Not only did he have bags of incredibly interesting and whimsical things, which I really enjoyed photographing, but he also had a ladder.  Thanks to that, I was able to snap a few pictures for my “bird’s-eye view” theme for this week.  Though a bird wouldn’t be in a photo studio, per sey, the object of the theme is to take pictures of an object or objects from a view directly above them.  So we’ll just imagine that this was a really large studio…or a really small bird…or neither, whatever!

To start, I’ll share some of the non-bird’s-eye-view photos with you, because like I said, the stuff he had was just great.  When I think of still life set ups for in class exercises, I think of boring things like vases, and flowers, and all the typical things that you would see in Renaissance paintings that don’t always make the best photographs.  Don’t get me wrong, I love those painting, but I think I love them more for their artistry, and not for the actual items that are in the work.  So, much like how I underestimated his first-day-of-class outdoor project, I underestimated this.  I suppose I need to more frequently remind myself that I’m dealing with actual artists, and a college which has a great deal of things at its disposal, not a community college, or a high school, or some place that really doesn’t have a regard for making art.

So as he starting pulling out these wonderful items, and reflectors, and lights from the department, the wheels started turning.  Myself and a few classmates made this lovely little whimsical set up of butterflies, antique keys, and bottles.  As you can see, we weren’t the only ones who liked these things, because as I went around the room to a couple other set ups, they had a lot of the same thing going on.

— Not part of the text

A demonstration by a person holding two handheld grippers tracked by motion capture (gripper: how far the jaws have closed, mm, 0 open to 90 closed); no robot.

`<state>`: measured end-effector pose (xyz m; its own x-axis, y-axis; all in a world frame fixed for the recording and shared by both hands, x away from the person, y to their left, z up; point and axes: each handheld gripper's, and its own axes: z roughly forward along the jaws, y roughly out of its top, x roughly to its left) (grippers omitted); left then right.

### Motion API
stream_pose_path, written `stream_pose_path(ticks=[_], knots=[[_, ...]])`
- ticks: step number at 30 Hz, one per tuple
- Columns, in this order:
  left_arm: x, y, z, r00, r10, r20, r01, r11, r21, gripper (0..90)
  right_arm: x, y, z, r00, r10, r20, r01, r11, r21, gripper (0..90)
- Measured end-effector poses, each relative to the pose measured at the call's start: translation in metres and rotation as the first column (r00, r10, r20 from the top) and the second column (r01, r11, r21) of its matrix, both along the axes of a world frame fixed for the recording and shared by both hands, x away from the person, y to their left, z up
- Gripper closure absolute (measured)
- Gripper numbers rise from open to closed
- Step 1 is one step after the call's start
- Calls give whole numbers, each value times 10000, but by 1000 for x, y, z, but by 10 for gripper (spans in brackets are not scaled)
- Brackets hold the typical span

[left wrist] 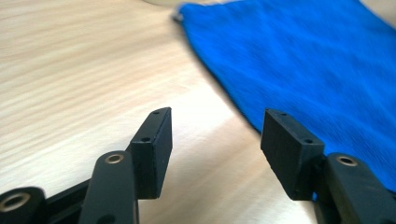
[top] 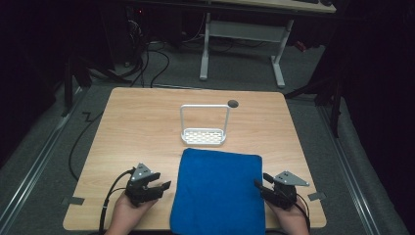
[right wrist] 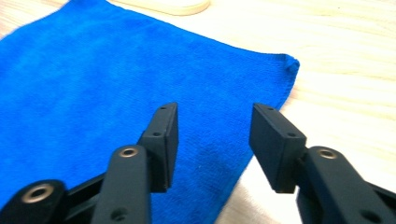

Once we were working on these for a little while, that’s when the ladder came about.  I suppose the fact that these are not true bird’s-eye view photos is most likely a good things.  My subconscious/semi-conscious fear of heights would have probably kicked in had I ventured to the top of a building somewhere, and that would be all kinds of bad.  Do you ever have those dreams where you’re in a weird, really high place, and you can’t walk and start to get all dizzy?  Yes?  No?  Well, either way, that’s what happens to me.  And while I haven’t been afraid in any real-life situations, the subconscious side of the fear pops up, and as soon as I elevate in any way I start to feel the hinting of vertigo.  The fact that I’m incredibly sleep deprived probably does not help that at all; I practically fell out of my chair – wide awake, mind you — when I got to class that day.  So although the ladder was a great addition to the still life thing and let us get some additional points of view, I started feeling dizzy only two steps up.  Don’t worry, I’m still in one piece, and trekked all the way down the two steps back to safety.  Even though there are less of these, enjoy!  I’m happy about them!  I mean, how could you not be happy about butterflies and antique stuff?